• WORK TO BE COMPLETED
Tally the lines containing "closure" in this data. Respond with the tally alone.

• DATASET ENTRIES
--------

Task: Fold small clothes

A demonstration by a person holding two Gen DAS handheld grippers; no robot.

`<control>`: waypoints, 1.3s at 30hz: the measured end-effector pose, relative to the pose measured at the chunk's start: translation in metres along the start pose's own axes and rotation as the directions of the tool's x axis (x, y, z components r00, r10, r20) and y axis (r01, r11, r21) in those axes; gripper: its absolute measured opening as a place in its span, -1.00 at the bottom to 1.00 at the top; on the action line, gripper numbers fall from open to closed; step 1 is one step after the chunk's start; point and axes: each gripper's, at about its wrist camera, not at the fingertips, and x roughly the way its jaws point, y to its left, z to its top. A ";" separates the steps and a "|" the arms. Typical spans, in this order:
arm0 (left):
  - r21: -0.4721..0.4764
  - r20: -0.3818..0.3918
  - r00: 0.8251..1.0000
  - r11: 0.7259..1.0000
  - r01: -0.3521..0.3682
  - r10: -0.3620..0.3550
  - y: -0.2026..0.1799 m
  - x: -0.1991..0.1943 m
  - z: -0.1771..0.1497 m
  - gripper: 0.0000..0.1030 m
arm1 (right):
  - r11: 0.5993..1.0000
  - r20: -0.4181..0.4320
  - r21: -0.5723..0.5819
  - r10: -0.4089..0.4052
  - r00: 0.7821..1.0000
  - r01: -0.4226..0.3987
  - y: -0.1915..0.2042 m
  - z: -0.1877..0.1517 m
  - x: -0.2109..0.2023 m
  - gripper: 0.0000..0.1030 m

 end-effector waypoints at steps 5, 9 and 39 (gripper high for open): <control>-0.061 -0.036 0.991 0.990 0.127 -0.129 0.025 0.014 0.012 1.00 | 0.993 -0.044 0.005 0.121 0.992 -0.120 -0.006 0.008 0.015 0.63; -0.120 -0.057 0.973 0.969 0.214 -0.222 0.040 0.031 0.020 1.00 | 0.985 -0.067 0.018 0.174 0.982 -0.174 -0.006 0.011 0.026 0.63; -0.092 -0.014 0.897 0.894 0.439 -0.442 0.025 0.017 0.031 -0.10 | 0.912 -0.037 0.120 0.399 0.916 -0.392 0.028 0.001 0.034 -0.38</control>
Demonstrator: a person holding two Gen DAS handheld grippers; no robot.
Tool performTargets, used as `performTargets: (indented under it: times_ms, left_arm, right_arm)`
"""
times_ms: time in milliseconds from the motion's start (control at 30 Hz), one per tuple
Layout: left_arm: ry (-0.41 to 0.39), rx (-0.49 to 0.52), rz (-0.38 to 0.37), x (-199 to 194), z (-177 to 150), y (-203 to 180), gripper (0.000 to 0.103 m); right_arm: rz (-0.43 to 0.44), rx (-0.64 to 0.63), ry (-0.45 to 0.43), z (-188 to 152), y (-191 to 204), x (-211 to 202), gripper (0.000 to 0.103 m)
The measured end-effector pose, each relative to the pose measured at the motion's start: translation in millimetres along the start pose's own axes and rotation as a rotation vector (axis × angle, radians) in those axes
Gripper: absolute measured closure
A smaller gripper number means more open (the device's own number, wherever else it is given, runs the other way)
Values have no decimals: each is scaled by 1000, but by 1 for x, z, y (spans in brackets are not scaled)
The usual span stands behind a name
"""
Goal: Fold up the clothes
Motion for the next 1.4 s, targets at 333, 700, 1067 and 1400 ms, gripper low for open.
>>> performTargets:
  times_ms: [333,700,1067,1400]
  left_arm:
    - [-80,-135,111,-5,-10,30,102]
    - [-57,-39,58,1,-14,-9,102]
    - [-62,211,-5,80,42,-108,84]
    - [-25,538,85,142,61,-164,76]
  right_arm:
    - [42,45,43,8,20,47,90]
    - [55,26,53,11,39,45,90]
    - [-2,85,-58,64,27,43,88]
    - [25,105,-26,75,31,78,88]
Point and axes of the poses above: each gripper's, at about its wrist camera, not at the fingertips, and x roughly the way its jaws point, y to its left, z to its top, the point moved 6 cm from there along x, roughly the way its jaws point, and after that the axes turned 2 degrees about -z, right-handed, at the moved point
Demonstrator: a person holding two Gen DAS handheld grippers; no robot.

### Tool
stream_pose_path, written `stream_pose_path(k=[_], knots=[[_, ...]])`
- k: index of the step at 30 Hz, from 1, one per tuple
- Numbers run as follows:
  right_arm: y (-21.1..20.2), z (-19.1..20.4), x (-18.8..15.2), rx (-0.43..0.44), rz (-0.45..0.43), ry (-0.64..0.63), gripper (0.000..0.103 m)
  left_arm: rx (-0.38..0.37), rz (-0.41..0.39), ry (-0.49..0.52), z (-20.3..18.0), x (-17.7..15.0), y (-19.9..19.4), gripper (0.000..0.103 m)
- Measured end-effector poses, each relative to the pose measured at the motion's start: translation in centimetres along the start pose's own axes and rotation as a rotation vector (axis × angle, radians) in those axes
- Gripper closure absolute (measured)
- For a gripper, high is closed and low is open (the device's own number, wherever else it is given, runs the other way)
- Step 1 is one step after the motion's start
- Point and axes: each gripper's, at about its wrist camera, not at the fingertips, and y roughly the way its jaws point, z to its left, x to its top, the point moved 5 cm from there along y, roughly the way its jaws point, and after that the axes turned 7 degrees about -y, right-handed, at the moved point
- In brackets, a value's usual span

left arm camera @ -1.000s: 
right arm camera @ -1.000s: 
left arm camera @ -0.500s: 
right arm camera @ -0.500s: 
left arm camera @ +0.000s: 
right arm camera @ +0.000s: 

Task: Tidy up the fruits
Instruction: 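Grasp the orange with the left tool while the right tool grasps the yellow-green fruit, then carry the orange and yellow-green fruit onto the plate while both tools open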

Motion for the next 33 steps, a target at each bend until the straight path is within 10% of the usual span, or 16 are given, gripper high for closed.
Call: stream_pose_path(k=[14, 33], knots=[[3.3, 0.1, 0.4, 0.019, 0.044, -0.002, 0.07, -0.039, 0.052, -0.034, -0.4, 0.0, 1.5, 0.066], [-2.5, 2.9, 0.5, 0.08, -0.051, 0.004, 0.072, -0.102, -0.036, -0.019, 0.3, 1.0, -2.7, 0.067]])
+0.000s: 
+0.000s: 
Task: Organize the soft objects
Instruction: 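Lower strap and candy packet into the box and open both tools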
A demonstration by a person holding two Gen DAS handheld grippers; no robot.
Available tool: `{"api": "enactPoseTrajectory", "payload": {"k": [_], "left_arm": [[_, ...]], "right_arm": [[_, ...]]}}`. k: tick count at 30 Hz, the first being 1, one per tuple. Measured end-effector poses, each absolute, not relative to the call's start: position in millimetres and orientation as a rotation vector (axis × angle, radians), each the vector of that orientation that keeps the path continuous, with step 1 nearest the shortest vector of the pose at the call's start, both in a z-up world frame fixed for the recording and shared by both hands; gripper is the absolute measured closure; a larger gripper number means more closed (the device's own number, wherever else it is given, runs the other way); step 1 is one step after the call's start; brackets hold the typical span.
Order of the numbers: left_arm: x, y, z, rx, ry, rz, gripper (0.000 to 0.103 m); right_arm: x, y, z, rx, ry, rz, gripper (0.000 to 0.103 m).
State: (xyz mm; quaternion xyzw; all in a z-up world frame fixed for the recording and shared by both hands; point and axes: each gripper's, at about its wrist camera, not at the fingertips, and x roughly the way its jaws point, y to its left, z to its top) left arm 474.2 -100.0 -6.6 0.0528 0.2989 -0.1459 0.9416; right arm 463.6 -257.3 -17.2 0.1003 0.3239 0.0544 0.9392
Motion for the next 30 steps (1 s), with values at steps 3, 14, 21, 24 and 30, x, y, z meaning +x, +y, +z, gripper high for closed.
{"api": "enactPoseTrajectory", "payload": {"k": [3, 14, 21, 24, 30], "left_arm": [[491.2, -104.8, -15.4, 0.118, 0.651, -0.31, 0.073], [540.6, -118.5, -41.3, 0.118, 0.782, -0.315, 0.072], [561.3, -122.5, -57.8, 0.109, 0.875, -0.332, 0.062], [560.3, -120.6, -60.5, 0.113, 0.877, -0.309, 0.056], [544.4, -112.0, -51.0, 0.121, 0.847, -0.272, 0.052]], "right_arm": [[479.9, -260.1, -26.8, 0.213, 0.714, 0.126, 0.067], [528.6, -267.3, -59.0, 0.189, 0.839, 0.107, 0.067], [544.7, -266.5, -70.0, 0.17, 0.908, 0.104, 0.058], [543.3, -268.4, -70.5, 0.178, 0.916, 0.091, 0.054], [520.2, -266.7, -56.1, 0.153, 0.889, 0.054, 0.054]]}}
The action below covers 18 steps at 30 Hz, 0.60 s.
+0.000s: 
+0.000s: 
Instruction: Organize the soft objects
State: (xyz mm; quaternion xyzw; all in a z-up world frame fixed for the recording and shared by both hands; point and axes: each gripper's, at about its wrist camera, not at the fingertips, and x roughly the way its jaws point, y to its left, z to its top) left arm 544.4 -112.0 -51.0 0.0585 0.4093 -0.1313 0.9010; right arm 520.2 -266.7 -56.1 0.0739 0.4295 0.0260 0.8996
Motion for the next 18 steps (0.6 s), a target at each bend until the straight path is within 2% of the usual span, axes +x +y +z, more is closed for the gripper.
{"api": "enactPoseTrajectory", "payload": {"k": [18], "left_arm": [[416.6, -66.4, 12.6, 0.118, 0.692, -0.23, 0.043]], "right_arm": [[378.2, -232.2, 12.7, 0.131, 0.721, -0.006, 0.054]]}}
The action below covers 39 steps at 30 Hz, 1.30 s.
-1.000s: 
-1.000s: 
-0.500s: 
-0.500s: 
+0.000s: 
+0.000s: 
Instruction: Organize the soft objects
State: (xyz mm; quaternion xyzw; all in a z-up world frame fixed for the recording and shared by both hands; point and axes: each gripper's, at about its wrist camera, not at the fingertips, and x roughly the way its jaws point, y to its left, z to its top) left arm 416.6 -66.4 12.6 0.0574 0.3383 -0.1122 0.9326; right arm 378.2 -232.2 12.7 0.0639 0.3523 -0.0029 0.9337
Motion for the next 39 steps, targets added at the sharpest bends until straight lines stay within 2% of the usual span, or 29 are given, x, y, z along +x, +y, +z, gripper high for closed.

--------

• ANSWER SECTION
3